Another way by which Down Syndrome can manifest itself is by a process called translocation, which is just another way of saying genetic material between two different genes gets reshuffled or mixed. In the case of Down Syndrome, this happens with the genetic material of chromosome 21 and another chromosome (typically chromosome 14). If the rearrangement is balanced, meaning that no genetic material is either gained or lost, no side effects are visible. However, if a parent is a carrier of chromosomal abnormalities or translocation (meaning their genetic material has been reshuffled), and they pass that on to their offspring, that can lead to a mis balance which may result in Down Syndrome. Approximately 4% of all cases of Down Syndrome are said to be due to translocation.

Another type of Down Syndrome

Similar to nondisjunction, but also very different, is another type of Down Syndrome, namely mosaic Down Syndrome. This type of Down Syndrome marked by a jumble of cells that either have 46 or 47 chromosomes (rather than all of the cells having 47 chromosomes in Down due to nondisjunction). Individuals who have mosaic Down have been found to have fewer of the characteristics that are associated with Down Syndrome. Also, approximately only 1% of all cases of Down Syndrome are attributed to mosaicism.

So, what does all of this mean in terms of inheritance?

The actual cause of the additional genetic material that is associated with the cause of Down Syndrome is still unknown. The only sure aspect that has been associated with increased chances of having Down is maternal age that contributes to nondisjunction or mosaicism. (The reason that the majority of children who have Down Syndrome are born to younger mothers is simply because that age group is marked by higher birth rates and as such more children are born to mothers who are younger than 35. This does not, however, take away from the fact that maternal age plays an important factor in the development of Down Syndrome.)

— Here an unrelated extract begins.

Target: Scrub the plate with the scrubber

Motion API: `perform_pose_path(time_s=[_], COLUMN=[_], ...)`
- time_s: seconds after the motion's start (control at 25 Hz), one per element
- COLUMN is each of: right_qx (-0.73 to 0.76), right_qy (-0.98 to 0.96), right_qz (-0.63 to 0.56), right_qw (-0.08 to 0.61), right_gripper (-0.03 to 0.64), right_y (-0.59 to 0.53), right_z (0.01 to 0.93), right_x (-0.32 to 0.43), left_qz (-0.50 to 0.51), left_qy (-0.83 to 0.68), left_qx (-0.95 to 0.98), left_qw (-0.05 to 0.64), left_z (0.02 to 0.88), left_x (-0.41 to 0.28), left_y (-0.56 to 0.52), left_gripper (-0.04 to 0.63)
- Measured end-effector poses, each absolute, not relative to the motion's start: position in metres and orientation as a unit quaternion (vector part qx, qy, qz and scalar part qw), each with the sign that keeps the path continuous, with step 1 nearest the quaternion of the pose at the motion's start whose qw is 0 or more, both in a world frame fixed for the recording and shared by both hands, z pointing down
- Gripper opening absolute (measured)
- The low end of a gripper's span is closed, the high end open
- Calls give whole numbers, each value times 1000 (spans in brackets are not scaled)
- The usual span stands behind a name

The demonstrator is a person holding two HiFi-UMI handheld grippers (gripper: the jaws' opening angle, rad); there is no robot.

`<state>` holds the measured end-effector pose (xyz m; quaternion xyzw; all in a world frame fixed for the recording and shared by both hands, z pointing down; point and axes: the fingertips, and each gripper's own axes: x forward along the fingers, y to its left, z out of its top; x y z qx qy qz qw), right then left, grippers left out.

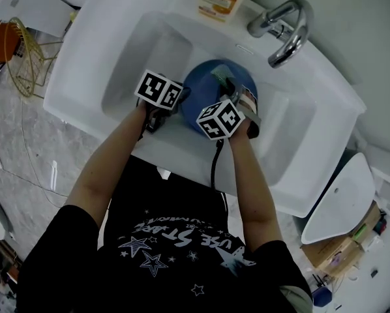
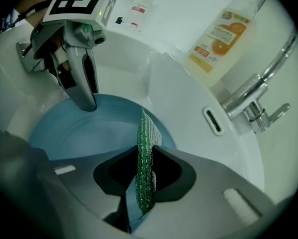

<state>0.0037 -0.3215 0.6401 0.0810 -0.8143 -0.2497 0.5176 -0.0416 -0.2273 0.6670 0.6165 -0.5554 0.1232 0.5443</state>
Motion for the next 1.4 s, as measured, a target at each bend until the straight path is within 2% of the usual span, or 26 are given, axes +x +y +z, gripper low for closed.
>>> perform_pose_path(time_s=[0.24, 0.44, 0.92, 1.2, 1.4], right_qx=[-25, -137, -202, -308, -343], right_qy=[-811, -773, -750, -701, -680], right_qz=[-264, -326, -380, -428, -414], right_qw=[521, 527, 502, 480, 498], right_gripper=[107, 114, 110, 112, 112], right_y=[-283, -251, -234, -197, -197], right_z=[658, 670, 667, 664, 659], right_x=[-9, -8, 10, 45, 84], left_qz=[129, 129, 124, 126, 126], left_qy=[-548, -541, -534, -535, -536], left_qx=[624, 623, 625, 625, 626], left_qw=[542, 550, 556, 554, 552], left_z=[669, 671, 671, 671, 670], left_x=[-42, -45, -46, -47, -46], left_y=[-226, -220, -219, -220, -219], left_gripper=[80, 75, 67, 68, 69])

Look at things this way. There is no genetic mutation or anything else within a gene pool of an individual with Down Syndrome that can be inherited by subsequent generations. (Not even the genetic shuffle associated with trisomy 21 is considered a genetic mutation that is heritable. It is simply that a mixing of genetic material rather than a genetic marker.)

So, while Down is not a classically inheritable disease, it is still a risk factor as it can be passed on from a parent by virtue of a translocation. This can happen via either the mother or the father, whereby 5% of the cases have been linked to the paternal side. Furthermore, the risk of a translocation happening again is 3% if coming from the father’s side and 10–15% if coming from the mother’s side.

In terms of the mother’s age being a factor—a more advanced age of achieving pregnancy has an increased risk of miscarriage, as well as the child having Down Syndrome, congenital heart defects,hearing loss, or learning disabilities. Mothers who are aged 35 or over are at a higher risk (1 in 350) and those over the age of 40 at an even higher risk (1 in 100) and may wish to have screening tests and prenatal testing. Women who conceive at over the age of 45 have a 1 in 30 chance of having a child with Down Syndrome. It should be noted, however, that the age of the mother has not been linked to the risk of translocation.